> Task prompt:
No pictures, nothing altered: return the data below.
··········
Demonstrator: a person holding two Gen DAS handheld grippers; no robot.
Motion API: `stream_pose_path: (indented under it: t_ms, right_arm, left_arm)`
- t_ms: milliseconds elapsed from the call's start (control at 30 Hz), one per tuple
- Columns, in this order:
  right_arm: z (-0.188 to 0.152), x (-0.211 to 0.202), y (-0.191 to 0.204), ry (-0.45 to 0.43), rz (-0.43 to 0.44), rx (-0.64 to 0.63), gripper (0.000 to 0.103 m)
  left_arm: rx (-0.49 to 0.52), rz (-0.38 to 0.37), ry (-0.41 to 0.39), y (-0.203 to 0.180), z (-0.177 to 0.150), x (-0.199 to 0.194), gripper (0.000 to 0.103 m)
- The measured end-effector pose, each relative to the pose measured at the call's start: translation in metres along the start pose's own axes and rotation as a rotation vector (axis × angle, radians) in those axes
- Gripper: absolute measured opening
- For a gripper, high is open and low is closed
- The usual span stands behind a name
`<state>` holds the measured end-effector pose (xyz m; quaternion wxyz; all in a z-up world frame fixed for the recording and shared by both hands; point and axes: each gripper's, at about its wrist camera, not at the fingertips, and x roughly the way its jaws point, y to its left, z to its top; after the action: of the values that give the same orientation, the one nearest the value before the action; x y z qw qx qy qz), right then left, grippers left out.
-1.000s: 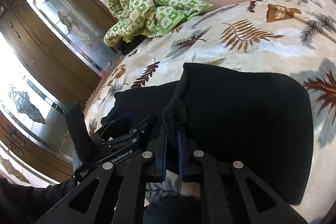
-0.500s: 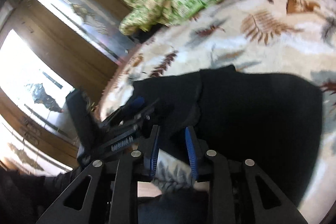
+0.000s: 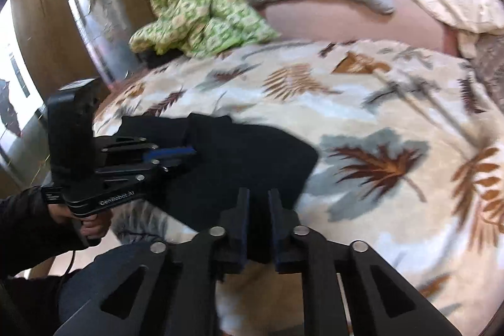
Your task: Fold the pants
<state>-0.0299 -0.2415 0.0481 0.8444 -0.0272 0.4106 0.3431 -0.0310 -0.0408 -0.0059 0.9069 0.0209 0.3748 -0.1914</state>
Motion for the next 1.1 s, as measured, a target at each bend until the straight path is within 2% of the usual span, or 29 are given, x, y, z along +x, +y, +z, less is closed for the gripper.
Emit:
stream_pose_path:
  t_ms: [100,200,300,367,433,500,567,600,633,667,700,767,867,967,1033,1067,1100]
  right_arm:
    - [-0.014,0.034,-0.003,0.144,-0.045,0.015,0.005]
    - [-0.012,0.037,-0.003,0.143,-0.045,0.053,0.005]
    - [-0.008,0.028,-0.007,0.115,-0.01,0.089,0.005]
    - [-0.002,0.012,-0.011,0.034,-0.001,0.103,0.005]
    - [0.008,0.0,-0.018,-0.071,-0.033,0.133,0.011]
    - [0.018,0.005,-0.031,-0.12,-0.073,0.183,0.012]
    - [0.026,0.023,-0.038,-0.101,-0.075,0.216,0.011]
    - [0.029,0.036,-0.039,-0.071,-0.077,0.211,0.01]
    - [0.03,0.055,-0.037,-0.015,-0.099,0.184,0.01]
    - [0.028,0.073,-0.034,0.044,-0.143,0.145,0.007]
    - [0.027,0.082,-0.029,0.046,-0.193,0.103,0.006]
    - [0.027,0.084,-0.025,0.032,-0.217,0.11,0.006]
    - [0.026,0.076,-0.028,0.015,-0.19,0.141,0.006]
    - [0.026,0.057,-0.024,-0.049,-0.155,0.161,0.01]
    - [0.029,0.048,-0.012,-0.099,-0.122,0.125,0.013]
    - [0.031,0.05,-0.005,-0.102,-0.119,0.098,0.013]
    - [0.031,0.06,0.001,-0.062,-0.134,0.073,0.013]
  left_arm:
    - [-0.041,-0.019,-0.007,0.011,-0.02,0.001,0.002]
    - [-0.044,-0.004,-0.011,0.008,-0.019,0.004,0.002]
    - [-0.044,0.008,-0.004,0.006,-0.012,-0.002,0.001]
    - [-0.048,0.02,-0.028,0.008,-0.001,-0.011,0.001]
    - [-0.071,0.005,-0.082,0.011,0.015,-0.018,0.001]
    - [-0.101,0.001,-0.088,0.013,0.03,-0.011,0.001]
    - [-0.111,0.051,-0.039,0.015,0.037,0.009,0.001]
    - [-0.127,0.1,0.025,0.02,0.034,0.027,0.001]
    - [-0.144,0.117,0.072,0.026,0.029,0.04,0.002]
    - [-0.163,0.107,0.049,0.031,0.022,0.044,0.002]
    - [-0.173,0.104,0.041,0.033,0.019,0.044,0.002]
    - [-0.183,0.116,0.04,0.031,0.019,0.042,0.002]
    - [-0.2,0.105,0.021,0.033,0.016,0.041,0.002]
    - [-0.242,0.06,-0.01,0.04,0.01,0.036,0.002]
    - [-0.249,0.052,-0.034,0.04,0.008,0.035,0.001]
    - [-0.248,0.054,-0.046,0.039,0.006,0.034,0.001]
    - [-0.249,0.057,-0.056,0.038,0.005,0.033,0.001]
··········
> Reply:
Demonstrator: a person holding two Gen DAS handheld grippers; no robot.
Motion API: `stream_pose_path: (indented under it: t_ms, right_arm, left_arm)`
- t_ms: milliseconds elapsed from the call's start (control at 30 Hz), one per tuple
- Columns, in this order:
  right_arm: z (-0.188 to 0.152), x (-0.211 to 0.202), y (-0.191 to 0.204), ry (-0.45 to 0.43), rz (-0.43 to 0.44), rx (-0.64 to 0.63), gripper (0.000 to 0.103 m)
  left_arm: rx (-0.49 to 0.52), rz (-0.38 to 0.37), ry (-0.41 to 0.39), y (-0.203 to 0.180), z (-0.177 to 0.150), x (-0.199 to 0.194), gripper (0.000 to 0.103 m)
- The measured end-effector pose, each relative to the pose measured at the call's start: translation in metres along the start pose's own axes and rotation as a rotation vector (axis × angle, radians) in those axes
- Gripper: absolute measured opening
- For a gripper, high is open and low is closed
- The usual span stands behind a name
`<state>` holds the measured end-effector pose (xyz m; quaternion wxyz; all in a z-up world frame fixed for the recording and shared by both hands; point and axes: each gripper's, at about its wrist camera, not at the fingertips, and x roughly the way its jaws point, y to its left, z to its top; after the action: of the values that give the same orientation, the one nearest the value before the action; x y z qw qx qy qz), right then left, grippers left out.
-1.000s: 
-0.500s: 
+0.000s: 
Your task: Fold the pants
<state>-0.0299 -0.2415 0.0481 0.8444 -0.0272 0.4106 0.3431 -0.0310 -0.0408 -0.0059 0.9069 0.0209 0.3748 -0.1914</state>
Motion for the next 1.1 s, as measured, a target at each bend until the straight path is within 2% of the usual span, or 29 are given, x, y, z along +x, +y, +z, less is closed for the gripper.
Emit:
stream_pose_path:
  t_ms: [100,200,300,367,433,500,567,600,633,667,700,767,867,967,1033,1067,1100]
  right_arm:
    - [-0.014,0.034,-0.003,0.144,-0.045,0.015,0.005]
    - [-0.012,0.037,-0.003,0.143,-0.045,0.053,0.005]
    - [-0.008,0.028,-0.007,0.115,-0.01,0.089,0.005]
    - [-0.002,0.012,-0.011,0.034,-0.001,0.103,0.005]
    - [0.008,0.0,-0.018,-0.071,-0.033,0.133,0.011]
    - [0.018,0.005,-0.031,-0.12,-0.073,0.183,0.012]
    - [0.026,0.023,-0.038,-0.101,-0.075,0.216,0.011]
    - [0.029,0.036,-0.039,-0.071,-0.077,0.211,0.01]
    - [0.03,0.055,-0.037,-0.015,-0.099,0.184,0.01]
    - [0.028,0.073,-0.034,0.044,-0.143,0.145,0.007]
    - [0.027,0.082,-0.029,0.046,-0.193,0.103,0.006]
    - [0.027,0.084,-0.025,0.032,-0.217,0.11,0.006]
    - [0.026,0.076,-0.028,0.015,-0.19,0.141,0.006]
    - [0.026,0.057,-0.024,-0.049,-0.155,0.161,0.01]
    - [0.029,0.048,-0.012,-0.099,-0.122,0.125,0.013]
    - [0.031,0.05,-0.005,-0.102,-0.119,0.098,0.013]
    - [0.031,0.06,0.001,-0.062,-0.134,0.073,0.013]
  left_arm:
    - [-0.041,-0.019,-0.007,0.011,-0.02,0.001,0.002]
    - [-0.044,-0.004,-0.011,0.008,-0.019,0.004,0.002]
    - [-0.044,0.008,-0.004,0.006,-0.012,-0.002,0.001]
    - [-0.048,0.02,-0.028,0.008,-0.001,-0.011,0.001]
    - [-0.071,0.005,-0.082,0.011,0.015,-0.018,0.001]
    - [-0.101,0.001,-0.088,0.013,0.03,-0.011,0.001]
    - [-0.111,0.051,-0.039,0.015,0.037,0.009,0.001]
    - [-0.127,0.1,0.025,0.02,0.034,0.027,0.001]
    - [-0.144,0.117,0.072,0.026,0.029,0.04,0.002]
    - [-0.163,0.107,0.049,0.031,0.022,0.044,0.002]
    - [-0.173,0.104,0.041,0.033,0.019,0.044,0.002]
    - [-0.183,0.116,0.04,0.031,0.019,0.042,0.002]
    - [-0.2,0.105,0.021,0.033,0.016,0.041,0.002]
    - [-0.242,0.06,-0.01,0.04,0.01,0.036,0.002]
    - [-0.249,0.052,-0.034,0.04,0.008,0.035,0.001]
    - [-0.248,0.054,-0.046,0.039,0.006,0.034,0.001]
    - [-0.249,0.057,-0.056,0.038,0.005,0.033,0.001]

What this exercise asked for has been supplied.